### PROBLEM DETAILS:
Lines holding the word "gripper" must be located in the listing below and copied.
────────
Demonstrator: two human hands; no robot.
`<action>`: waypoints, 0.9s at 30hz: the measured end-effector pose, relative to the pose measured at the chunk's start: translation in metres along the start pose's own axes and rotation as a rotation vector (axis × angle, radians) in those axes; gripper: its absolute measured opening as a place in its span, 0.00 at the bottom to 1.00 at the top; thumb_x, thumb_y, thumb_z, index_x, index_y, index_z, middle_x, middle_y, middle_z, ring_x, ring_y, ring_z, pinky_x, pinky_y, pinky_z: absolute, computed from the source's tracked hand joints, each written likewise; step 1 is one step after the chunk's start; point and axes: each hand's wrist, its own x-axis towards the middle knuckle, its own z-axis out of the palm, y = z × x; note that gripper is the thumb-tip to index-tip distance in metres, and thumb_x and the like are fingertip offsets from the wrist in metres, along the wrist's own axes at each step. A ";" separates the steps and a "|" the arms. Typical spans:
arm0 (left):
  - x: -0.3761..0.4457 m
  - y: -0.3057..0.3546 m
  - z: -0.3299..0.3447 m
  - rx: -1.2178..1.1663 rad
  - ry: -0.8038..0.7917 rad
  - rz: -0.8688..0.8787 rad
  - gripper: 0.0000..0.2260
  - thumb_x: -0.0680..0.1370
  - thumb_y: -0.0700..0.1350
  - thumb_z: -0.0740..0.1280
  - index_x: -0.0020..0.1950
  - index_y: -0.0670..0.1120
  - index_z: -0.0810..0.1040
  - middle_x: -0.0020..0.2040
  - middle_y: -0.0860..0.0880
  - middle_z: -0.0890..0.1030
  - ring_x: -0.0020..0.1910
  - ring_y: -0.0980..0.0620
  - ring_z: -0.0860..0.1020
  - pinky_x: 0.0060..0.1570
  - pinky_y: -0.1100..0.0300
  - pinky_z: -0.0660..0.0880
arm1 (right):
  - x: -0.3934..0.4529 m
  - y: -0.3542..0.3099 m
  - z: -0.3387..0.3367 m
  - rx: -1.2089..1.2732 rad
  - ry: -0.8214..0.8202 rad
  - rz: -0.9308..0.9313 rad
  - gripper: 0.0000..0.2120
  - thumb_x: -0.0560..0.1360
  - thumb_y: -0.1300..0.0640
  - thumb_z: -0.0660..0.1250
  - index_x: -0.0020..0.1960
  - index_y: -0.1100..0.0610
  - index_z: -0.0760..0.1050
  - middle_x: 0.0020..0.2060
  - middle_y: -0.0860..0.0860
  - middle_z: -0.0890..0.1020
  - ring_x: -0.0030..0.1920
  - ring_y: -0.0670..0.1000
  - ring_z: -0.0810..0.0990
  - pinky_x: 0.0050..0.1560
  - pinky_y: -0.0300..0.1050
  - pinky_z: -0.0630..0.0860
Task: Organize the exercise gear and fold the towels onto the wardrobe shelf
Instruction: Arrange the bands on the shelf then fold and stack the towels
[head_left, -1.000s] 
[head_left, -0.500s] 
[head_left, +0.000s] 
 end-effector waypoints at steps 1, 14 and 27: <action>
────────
### ANSWER TO THE EXERCISE:
`<action>`: waypoints, 0.9s at 30hz: the measured end-effector pose, relative to the pose measured at the chunk's start: translation in metres along the start pose's own axes and rotation as a rotation vector (axis × angle, radians) in those axes; gripper: its absolute measured opening as a place in its span, 0.00 at the bottom to 1.00 at the top; thumb_x, thumb_y, thumb_z, index_x, index_y, index_z, middle_x, middle_y, middle_z, ring_x, ring_y, ring_z, pinky_x, pinky_y, pinky_z: absolute, computed from the source's tracked hand joints, each written likewise; step 1 is one step after the chunk's start; point and axes: each hand's wrist, its own x-axis towards the middle knuckle, its own z-axis out of the palm, y = z × x; note that gripper is the thumb-tip to index-tip distance in metres, and thumb_x and the like are fingertip offsets from the wrist in metres, along the wrist's own axes at each step. A ";" separates the steps and a "|" the arms. Typical spans:
  - gripper: 0.0000..0.2260
  - gripper: 0.0000..0.2120

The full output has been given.